▸ **Work instructions**
The result should be every line in the data below that carries the string "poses".

Records from a data collection:
★ ★ ★ ★ ★ ★ ★

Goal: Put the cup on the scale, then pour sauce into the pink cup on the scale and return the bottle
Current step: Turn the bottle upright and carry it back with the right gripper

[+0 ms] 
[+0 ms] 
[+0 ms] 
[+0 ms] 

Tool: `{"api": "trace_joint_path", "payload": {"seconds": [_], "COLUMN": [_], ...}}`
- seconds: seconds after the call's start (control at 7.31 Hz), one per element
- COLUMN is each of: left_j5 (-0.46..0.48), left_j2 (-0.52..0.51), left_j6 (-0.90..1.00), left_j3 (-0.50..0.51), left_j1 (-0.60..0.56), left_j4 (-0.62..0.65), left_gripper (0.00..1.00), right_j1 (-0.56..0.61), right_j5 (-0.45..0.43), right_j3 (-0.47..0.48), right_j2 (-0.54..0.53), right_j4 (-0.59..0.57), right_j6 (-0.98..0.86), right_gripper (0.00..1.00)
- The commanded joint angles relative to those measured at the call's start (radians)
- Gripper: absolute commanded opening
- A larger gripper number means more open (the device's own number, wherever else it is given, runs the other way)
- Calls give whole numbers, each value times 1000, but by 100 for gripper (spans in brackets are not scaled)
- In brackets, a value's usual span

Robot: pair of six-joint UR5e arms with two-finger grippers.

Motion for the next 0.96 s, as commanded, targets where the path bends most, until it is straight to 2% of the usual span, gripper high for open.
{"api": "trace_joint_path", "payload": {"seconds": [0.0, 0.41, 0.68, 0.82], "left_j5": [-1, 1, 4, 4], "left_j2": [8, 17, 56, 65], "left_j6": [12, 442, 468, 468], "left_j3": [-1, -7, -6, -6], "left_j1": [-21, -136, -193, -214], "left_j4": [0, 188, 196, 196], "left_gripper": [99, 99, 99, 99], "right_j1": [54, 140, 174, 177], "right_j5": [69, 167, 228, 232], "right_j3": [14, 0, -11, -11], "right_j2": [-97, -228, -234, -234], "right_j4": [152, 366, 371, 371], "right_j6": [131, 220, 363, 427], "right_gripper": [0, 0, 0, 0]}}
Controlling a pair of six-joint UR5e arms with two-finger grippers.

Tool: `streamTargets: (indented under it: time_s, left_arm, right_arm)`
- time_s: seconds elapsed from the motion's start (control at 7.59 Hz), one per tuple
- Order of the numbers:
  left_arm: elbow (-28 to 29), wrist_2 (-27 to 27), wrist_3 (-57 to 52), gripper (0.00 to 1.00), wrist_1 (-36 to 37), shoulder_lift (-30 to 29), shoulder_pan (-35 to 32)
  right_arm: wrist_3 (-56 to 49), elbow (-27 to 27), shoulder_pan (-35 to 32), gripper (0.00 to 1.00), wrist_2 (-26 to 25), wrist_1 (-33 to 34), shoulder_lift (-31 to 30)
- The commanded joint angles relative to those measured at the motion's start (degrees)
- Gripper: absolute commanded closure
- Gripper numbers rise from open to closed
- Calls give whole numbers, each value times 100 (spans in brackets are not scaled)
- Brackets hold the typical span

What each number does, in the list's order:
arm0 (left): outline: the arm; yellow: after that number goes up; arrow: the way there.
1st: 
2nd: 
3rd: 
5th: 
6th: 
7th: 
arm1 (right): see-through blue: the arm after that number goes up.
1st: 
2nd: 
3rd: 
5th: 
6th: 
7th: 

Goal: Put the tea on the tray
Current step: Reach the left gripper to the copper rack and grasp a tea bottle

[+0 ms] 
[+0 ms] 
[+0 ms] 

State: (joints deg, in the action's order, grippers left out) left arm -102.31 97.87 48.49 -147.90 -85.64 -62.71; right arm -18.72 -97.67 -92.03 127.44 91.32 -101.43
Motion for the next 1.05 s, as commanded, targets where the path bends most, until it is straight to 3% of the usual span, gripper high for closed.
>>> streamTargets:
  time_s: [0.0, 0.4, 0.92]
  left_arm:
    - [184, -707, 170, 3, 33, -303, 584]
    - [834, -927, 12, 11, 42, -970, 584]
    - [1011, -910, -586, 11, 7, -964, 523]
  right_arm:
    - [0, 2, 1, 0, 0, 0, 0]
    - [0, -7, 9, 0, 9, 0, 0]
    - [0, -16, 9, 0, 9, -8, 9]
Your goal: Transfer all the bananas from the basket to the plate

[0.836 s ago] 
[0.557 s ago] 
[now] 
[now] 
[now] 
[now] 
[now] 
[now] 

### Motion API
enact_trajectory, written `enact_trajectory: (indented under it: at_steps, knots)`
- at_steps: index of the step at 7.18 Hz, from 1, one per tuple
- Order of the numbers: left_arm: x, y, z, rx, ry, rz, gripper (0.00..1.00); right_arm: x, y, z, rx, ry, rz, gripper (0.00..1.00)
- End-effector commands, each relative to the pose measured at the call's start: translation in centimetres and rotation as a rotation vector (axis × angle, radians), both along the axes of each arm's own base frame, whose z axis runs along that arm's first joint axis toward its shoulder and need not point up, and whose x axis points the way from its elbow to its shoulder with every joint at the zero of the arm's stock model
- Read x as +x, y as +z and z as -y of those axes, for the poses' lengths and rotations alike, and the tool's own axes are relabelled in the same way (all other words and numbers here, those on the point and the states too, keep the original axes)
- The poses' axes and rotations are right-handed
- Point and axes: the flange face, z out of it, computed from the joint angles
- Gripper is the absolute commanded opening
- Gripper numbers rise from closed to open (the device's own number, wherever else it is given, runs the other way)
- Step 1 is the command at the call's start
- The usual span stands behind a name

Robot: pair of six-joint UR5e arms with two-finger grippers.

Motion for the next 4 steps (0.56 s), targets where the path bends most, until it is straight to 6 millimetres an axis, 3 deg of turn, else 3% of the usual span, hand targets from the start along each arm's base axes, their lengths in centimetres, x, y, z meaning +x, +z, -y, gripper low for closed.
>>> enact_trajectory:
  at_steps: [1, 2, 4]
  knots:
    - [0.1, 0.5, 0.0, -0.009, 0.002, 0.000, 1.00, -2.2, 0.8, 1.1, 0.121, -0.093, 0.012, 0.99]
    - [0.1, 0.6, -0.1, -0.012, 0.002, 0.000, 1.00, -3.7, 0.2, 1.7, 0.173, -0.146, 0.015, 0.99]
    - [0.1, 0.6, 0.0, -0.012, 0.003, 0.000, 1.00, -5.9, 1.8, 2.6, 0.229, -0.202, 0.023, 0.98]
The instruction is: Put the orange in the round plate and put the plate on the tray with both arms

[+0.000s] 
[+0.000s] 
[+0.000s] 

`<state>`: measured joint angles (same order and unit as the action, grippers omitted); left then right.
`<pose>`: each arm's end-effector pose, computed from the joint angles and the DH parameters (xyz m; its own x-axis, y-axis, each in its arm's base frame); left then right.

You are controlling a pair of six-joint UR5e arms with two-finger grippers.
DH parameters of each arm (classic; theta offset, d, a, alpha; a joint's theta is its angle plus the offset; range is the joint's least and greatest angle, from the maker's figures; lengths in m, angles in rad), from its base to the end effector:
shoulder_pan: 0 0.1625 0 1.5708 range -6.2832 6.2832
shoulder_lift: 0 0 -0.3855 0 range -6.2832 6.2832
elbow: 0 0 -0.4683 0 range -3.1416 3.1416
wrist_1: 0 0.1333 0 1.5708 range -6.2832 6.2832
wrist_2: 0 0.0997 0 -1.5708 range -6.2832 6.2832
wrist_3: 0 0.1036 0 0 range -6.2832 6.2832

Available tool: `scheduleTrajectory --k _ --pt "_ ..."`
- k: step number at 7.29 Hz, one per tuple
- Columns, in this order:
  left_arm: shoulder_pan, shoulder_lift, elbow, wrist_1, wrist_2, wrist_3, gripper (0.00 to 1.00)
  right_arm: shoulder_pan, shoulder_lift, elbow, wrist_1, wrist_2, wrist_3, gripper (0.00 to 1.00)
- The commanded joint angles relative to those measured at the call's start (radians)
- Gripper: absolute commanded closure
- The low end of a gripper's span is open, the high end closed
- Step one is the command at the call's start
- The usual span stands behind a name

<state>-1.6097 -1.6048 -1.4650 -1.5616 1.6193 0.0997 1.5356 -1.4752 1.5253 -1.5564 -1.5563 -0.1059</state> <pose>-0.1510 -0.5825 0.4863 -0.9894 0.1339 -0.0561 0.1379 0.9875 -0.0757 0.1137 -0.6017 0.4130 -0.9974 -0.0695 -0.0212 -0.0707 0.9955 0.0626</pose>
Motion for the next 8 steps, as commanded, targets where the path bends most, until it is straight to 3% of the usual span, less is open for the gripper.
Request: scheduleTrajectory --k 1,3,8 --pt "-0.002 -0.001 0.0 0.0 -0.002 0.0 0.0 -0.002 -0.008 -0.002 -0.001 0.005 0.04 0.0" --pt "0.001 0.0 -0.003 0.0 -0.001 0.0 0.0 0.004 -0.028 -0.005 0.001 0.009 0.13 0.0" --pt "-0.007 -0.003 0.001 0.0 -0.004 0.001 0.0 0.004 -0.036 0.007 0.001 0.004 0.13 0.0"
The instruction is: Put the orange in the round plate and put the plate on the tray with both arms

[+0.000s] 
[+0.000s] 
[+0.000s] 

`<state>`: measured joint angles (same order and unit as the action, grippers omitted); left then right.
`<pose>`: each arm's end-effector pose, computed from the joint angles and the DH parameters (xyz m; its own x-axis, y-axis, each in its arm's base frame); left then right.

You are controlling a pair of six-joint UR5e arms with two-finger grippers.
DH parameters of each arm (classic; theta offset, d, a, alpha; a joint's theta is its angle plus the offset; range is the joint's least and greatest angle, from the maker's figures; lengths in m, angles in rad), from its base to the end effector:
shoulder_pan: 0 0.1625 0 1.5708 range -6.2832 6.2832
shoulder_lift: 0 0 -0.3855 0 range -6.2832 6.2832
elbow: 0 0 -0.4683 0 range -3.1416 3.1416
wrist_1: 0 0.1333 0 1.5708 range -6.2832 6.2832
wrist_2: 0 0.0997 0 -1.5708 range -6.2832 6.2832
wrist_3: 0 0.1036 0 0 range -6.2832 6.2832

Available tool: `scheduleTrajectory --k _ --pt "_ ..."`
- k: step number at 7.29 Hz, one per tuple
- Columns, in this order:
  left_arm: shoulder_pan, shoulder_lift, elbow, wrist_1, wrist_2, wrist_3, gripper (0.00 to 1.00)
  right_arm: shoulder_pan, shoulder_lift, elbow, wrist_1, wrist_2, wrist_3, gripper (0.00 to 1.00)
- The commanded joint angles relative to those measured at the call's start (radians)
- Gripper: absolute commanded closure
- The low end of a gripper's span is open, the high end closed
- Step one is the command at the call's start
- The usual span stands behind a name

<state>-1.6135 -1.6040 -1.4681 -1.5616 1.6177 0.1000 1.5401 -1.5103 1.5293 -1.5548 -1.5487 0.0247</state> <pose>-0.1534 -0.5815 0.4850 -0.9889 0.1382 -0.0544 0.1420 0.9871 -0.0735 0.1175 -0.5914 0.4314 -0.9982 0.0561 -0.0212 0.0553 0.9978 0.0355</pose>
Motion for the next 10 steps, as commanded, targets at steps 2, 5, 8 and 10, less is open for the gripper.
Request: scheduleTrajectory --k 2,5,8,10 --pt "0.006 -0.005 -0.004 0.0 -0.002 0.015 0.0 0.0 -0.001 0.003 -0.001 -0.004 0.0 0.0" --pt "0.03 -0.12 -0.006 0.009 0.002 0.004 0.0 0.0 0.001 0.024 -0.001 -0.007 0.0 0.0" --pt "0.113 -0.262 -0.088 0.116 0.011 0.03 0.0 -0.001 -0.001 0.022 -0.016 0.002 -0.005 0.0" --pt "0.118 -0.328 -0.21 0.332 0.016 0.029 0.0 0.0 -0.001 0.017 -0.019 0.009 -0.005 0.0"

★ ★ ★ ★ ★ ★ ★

▸ **Reply**
- Read x as +x, y as +z and z as -y of those axes, for the poses' lengths and rotations alike, and the tool's own axes are relabelled in the same way (all other words and numbers here, those on the point and the states too, keep the original axes)
- The poses' axes and rotations are right-handed

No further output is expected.